The Constitution of 2014 provides for a newly-constituted Constitutional Court. It consists of 12 members, who must have 20 years' experience in order to serve for a single term of 9 years. Two thirds are specialized in law. The President of the Republic, the President of the Assembly of the Representatives of the People and the Supreme Judicial Council each propose four candidates; the Assembly of the Representatives of the People approves nominations with a three-fifths majority. The Constitutional Court appoints a president and a vice president, both specialized in law.

The Constitutional Court can only rule on the constitutionality of:

- Bills submitted by the President of the Republic, the Head of Government or 30 elected Assembly of the Representatives of the People
- Proposals to amend the Constitution submitted by the President of the Republic
- International treaties submitted by the President of the Republic
- Laws submitted by the courts
- The Rules of Procedure of the Assembly of the Representatives of the People submitted by its president.

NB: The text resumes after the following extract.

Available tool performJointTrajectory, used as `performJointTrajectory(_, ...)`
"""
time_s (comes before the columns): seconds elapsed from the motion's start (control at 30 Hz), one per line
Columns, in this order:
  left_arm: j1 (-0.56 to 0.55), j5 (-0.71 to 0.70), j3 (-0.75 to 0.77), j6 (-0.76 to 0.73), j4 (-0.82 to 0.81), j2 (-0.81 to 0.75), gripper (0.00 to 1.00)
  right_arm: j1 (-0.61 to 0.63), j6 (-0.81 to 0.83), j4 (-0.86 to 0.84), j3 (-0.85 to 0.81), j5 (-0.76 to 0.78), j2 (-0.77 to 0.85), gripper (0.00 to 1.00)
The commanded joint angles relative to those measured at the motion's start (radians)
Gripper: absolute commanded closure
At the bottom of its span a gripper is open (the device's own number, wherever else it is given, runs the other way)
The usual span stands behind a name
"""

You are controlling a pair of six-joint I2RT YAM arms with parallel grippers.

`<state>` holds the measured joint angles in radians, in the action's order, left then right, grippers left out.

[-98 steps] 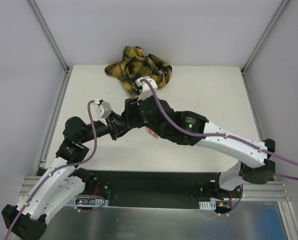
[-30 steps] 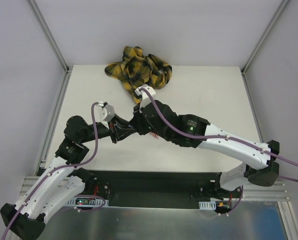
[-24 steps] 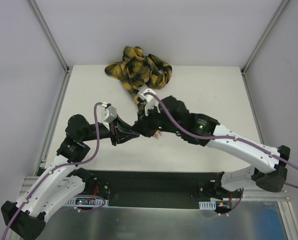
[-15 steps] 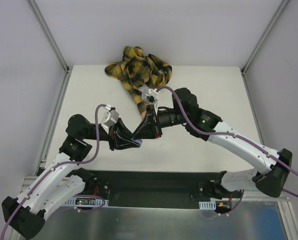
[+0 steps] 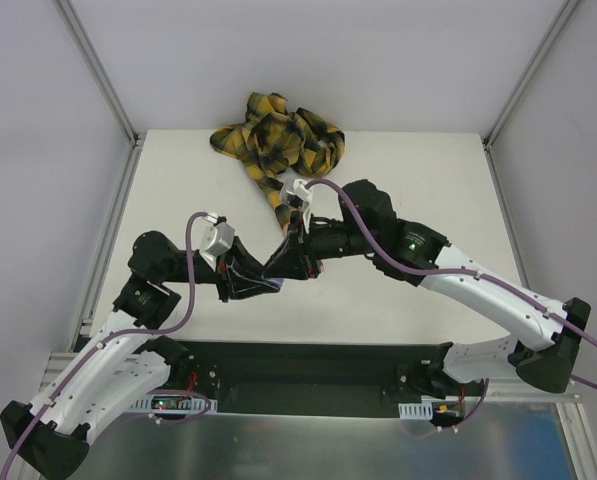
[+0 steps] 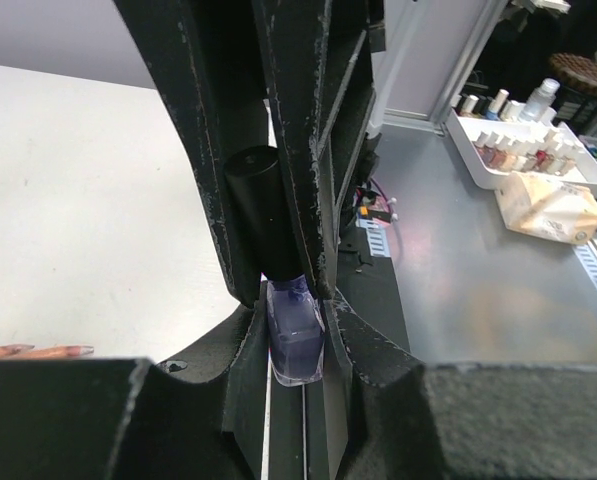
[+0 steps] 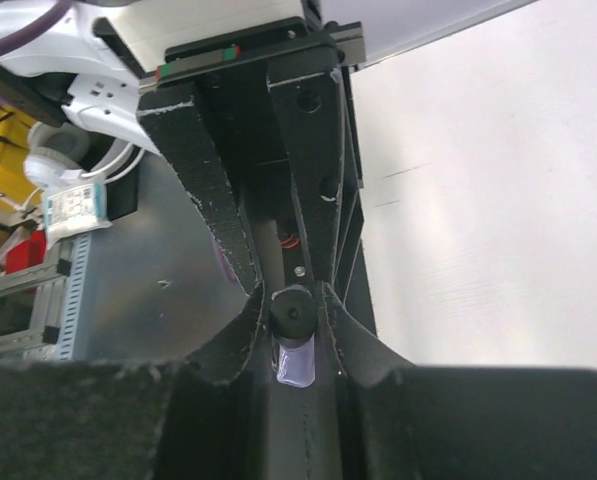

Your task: Paint the nails

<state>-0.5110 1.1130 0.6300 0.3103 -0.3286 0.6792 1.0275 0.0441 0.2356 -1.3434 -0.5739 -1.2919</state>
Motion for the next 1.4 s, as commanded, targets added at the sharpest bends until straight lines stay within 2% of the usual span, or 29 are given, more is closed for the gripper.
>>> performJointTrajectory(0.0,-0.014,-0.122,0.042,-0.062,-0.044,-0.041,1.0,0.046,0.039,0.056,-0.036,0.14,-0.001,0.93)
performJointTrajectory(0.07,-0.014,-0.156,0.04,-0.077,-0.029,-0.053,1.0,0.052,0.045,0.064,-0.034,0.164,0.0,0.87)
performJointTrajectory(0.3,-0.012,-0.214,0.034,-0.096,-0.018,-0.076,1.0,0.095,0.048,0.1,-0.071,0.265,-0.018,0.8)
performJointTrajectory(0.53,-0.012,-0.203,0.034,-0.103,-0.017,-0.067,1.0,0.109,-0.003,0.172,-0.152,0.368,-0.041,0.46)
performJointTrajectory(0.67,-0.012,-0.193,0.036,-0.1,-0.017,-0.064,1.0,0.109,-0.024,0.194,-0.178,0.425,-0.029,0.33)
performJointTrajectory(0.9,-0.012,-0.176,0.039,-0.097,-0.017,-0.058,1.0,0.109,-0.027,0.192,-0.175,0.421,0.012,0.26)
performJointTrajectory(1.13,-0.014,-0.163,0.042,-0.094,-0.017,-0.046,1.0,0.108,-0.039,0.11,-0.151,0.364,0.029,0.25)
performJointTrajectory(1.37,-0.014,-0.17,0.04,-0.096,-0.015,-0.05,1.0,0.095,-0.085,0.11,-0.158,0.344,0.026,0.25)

===Independent constitutional bodies===
The Constitution creates several independent constitutional bodies. They enjoy financial and administrative autonomy. Their members are appointed by the Assembly of the Representatives of the People and each of them must submit an annual report to the Assembly. Instances are five in number:

- the Independent High Authority for Elections
- the Independent High Authority of Audiovisual Communication
- the Human Rights Commission
- the Commission for Sustainable Development and the Rights of Future Generations and
- the Good Governance and Anti-Corruption Commission.

===Local government===
Tunisia is divided into Governorates, Delegations (regions) and municipalities in accordance with the law. Municipal and regional councils are elected by universal suffrage; Governorate councils are elected by members of municipal and regional councils. Local authorities are represented by the High Council of Local Authorities; its president may participate in the deliberations of the Assembly of the Representatives of the People. Administrative Justice is responsible for resolving conflicts between local and central government.

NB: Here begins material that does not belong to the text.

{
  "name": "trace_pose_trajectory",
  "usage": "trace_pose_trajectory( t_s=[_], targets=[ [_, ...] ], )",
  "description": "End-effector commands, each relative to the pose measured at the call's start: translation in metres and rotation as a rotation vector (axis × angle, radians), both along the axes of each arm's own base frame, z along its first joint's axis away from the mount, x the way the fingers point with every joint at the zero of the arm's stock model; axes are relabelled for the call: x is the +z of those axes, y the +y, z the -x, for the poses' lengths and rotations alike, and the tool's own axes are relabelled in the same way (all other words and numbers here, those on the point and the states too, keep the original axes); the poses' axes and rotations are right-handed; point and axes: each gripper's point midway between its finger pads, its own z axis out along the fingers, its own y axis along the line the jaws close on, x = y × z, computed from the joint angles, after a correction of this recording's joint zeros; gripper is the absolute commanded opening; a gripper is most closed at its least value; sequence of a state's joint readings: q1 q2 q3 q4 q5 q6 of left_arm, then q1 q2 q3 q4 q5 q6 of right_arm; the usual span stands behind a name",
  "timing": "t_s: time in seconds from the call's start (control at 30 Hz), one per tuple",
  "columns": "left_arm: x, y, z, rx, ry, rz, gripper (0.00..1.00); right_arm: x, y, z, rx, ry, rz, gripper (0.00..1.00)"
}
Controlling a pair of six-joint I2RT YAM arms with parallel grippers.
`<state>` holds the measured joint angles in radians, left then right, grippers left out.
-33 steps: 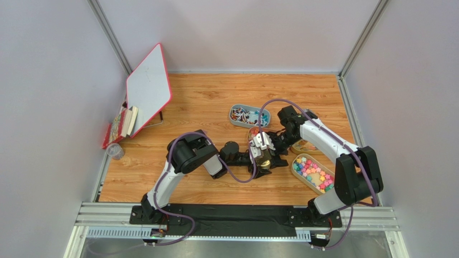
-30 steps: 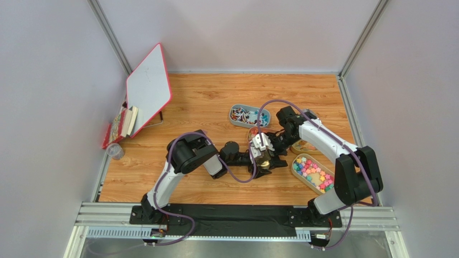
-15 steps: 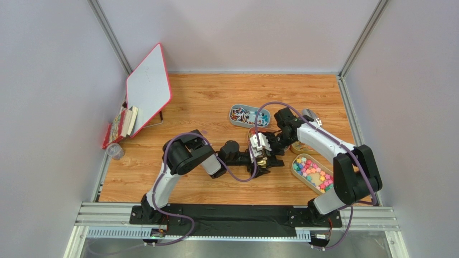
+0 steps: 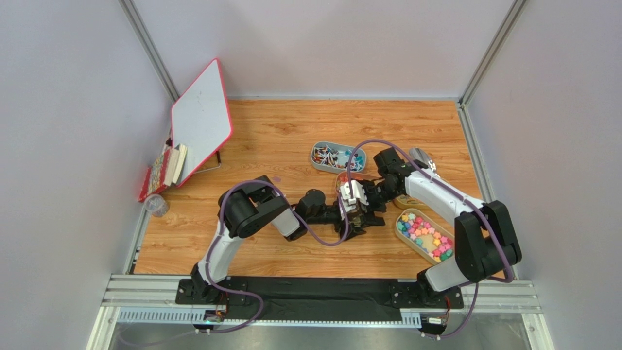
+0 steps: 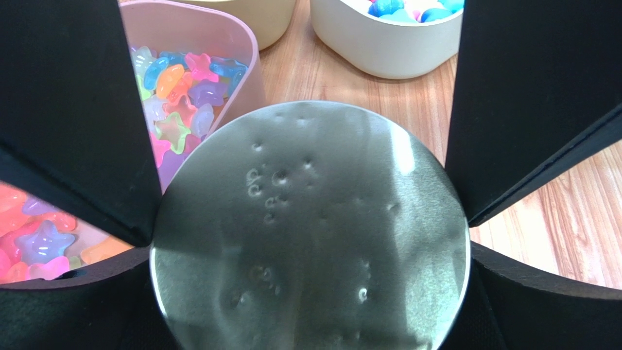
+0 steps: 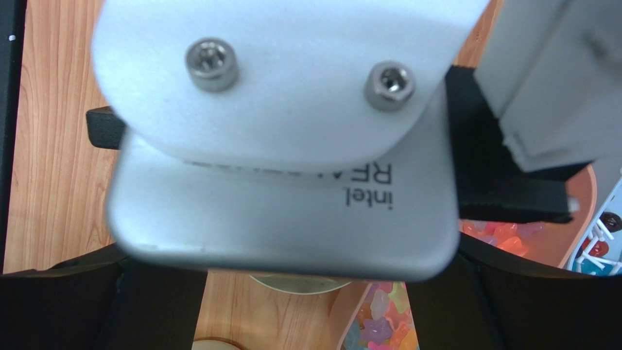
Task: Pack the candies
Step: Screw the bottle lid onto the packing bottle.
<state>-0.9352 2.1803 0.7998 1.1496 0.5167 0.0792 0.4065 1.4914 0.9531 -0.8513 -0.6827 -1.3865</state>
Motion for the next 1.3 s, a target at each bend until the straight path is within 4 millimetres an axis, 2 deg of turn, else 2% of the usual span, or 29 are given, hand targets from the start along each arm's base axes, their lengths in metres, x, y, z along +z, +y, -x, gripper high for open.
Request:
trace_pose_trajectory(
  t_s=[0.0, 0.27, 0.43, 0.47, 0.57, 0.83, 0.93, 1.2, 1.27],
  targets=[
    [-0.144, 0.097, 0.040, 0.104, 0.300, -0.534, 0.99, -0.007, -0.016, -0.005, -0.035, -0.040, 0.067, 0.88],
    [-0.146, 0.096, 0.040, 0.102, 0.307, -0.538, 0.99, -0.007, -0.024, -0.005, -0.060, -0.043, 0.082, 0.88],
    [-0.147, 0.094, 0.051, 0.046, 0.342, -0.539, 0.85, -0.008, -0.025, -0.008, -0.079, -0.048, 0.096, 0.93],
    [-0.148, 0.095, 0.053, 0.040, 0.346, -0.540, 0.78, -0.007, -0.027, -0.009, -0.084, -0.054, 0.101, 0.94],
    [-0.149, 0.094, 0.054, 0.035, 0.346, -0.546, 0.69, -0.005, -0.029, -0.014, -0.103, -0.055, 0.102, 0.99],
    [-0.151, 0.093, 0.057, 0.019, 0.367, -0.558, 0.50, -0.007, -0.034, -0.012, -0.113, -0.035, 0.119, 1.00],
    [-0.152, 0.093, 0.057, 0.025, 0.377, -0.562, 0.50, -0.006, -0.040, -0.004, -0.115, -0.020, 0.144, 1.00],
    [-0.155, 0.094, 0.056, 0.036, 0.389, -0.579, 0.54, -0.013, -0.058, 0.038, -0.129, 0.044, 0.180, 0.98],
    [-0.156, 0.096, 0.058, 0.029, 0.393, -0.585, 0.61, -0.010, -0.061, 0.042, -0.149, 0.032, 0.179, 0.99]
  ],
)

===Amending the Constitution===
The Constitution may be reviewed, on the initiative of one third of MPs or the President of the Republic. Any proposed revision of the Constitution is subject to review by the Constitutional Court; it ensures that the proposed revision does not affect items the modification of which is prohibited by the Constitution, namely Articles 1, 2, Chapter II and Article 75 imposing presidential term limits. The review must be approved by two thirds of the members of the Assembly of the Representatives of the People, and then be submitted to a referendum.

===Final provisions===
The preamble is an integral part of the Constitution; all articles of this latter form an integrated whole. The Constitution comes into force upon its publication in the Official Gazette (Tunesia)|Official Gazette by the President of the National Constituent Assembly.

===Transitional provisions===
Under Chapter X, several articles of interim constitutional law are set out, specifying the times for holding the first parliamentary and presidential elections. The Supreme Judicial Council is also to be established no later than six months after the legislative elections. Constitutional authority is in the meantime to be exercised by an interim body composed of the President of the Court of Cassation, the President of the Administrative Court, the President of the Court of Audit and three other legal experts appointed by the President, the Head of Government and the president of the National Constituent Assembly. The Constitutional Court is to be instituted within one year after the legislative elections. Finally, the first two partial renewals of the Constitutional Court, the Elections Commission, the Audio-Visual Communication Commission and the Good Governance and Anti-Corruption Commission are to be achieved by drawing lots among the members of the first cohort of members.